### Your instructions
Of the entries below, restate word for word only the section that runs from the line with "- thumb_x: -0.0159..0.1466" to the line with "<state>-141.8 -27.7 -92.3", counting both ends.

(Entries taken from a collection)
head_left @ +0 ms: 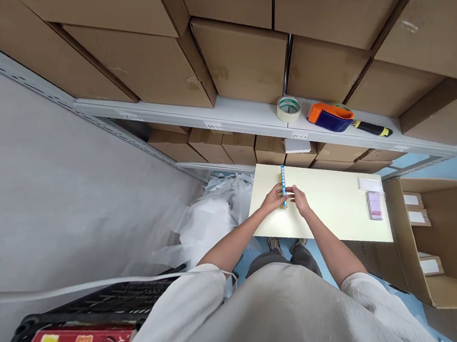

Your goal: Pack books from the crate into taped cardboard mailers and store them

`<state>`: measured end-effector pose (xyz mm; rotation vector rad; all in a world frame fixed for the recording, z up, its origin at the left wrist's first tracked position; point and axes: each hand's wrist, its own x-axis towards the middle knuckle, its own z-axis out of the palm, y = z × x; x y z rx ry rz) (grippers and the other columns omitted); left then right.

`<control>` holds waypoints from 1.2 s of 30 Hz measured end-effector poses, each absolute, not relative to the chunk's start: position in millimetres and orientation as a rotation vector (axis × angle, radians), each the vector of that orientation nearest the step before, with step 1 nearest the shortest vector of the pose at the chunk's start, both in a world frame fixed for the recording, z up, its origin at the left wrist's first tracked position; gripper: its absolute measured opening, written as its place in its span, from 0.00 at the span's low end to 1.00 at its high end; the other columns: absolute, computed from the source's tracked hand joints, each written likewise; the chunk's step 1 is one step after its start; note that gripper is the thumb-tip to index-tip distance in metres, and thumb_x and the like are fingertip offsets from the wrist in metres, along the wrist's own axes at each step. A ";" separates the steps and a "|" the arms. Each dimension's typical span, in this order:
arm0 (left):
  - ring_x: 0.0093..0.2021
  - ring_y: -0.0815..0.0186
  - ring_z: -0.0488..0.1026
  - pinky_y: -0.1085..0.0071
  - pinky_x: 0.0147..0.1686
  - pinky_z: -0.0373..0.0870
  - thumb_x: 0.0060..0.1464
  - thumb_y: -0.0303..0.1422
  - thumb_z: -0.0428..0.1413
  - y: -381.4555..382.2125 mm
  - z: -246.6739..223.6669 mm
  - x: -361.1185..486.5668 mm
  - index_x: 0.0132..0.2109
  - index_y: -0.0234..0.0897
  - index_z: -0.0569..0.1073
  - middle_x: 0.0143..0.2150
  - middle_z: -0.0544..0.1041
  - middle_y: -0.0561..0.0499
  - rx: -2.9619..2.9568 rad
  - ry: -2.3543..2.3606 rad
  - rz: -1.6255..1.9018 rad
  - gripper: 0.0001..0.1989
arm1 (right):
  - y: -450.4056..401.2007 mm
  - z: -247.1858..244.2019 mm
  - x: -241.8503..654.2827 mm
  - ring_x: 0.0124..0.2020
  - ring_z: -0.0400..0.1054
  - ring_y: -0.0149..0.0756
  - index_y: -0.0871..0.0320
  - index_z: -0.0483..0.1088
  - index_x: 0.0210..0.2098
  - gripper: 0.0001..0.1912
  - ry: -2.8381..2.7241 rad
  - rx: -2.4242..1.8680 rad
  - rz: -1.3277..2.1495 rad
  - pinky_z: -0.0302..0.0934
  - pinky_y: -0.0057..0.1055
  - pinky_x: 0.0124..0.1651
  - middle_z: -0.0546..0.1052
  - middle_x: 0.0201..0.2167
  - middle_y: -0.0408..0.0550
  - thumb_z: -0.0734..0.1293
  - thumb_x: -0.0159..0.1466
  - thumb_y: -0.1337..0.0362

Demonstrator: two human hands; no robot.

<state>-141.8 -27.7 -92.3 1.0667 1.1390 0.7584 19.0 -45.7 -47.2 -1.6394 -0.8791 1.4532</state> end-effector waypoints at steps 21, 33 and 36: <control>0.77 0.51 0.62 0.58 0.75 0.59 0.65 0.28 0.54 -41.1 -89.0 -207.3 0.71 0.37 0.70 0.76 0.68 0.39 1.669 1.652 0.245 0.29 | -66.7 -75.6 8.7 0.60 0.76 0.48 0.55 0.77 0.63 0.23 -1.284 -2.021 1.531 0.70 0.40 0.63 0.77 0.66 0.56 0.69 0.70 0.60; 0.84 0.44 0.37 0.46 0.80 0.43 0.58 0.29 0.57 -76.9 -118.8 -212.8 0.80 0.36 0.54 0.85 0.42 0.38 1.931 1.341 -0.141 0.45 | -80.9 -82.2 -4.1 0.79 0.48 0.59 0.54 0.50 0.81 0.40 -2.358 -2.123 1.212 0.48 0.54 0.76 0.47 0.83 0.59 0.64 0.73 0.56; 0.84 0.45 0.35 0.46 0.80 0.42 0.58 0.30 0.57 -68.0 -122.2 -212.9 0.81 0.35 0.52 0.85 0.41 0.37 1.923 1.354 -0.136 0.46 | -76.1 -83.8 -8.1 0.80 0.43 0.59 0.53 0.43 0.83 0.42 -2.491 -2.185 1.122 0.42 0.55 0.77 0.44 0.83 0.59 0.61 0.75 0.57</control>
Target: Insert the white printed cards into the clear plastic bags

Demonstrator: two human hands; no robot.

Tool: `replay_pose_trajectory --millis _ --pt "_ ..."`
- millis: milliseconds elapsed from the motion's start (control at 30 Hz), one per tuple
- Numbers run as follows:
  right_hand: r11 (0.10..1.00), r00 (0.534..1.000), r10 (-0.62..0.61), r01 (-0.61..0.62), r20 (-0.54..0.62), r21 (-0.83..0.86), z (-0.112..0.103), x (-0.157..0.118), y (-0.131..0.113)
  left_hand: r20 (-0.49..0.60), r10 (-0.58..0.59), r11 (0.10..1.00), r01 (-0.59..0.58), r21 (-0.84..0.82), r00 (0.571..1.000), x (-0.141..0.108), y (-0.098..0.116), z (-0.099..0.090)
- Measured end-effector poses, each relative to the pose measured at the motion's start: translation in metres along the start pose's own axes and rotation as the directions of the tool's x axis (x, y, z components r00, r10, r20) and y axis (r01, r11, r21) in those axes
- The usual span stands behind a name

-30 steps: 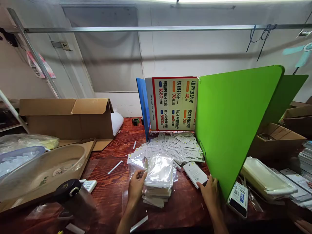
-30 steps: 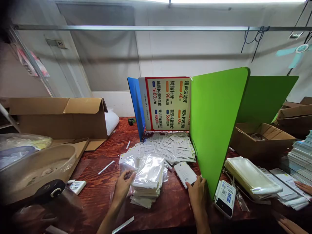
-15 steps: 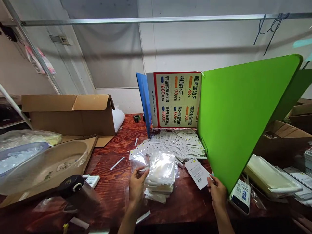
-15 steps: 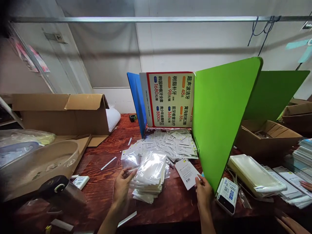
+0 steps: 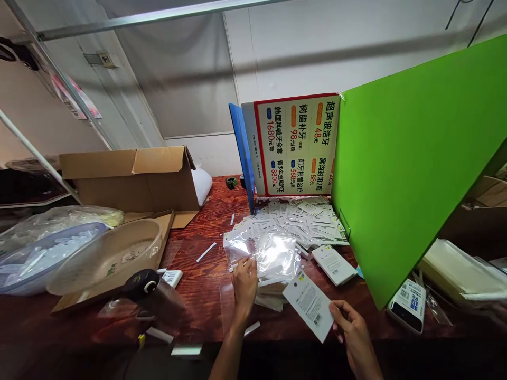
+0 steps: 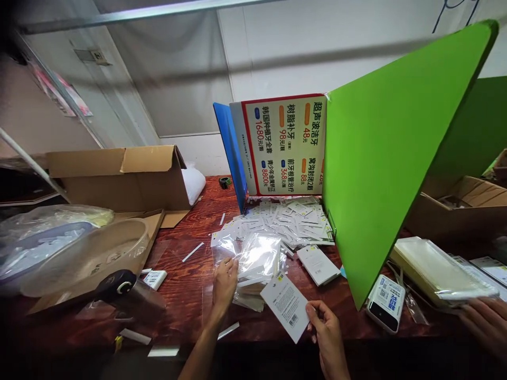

### Exercise result
  - thumb_x: -0.0159..0.1466
  - thumb_y: -0.1337..0.0362

Demonstrator: two human hands; no robot.

<state>-141.8 -27.7 -92.3 1.0667 1.1390 0.7584 19.0 -45.7 -47.2 -1.6394 -0.8791 1.4532</state> end-effector waypoints at steps 21, 33 and 36: <control>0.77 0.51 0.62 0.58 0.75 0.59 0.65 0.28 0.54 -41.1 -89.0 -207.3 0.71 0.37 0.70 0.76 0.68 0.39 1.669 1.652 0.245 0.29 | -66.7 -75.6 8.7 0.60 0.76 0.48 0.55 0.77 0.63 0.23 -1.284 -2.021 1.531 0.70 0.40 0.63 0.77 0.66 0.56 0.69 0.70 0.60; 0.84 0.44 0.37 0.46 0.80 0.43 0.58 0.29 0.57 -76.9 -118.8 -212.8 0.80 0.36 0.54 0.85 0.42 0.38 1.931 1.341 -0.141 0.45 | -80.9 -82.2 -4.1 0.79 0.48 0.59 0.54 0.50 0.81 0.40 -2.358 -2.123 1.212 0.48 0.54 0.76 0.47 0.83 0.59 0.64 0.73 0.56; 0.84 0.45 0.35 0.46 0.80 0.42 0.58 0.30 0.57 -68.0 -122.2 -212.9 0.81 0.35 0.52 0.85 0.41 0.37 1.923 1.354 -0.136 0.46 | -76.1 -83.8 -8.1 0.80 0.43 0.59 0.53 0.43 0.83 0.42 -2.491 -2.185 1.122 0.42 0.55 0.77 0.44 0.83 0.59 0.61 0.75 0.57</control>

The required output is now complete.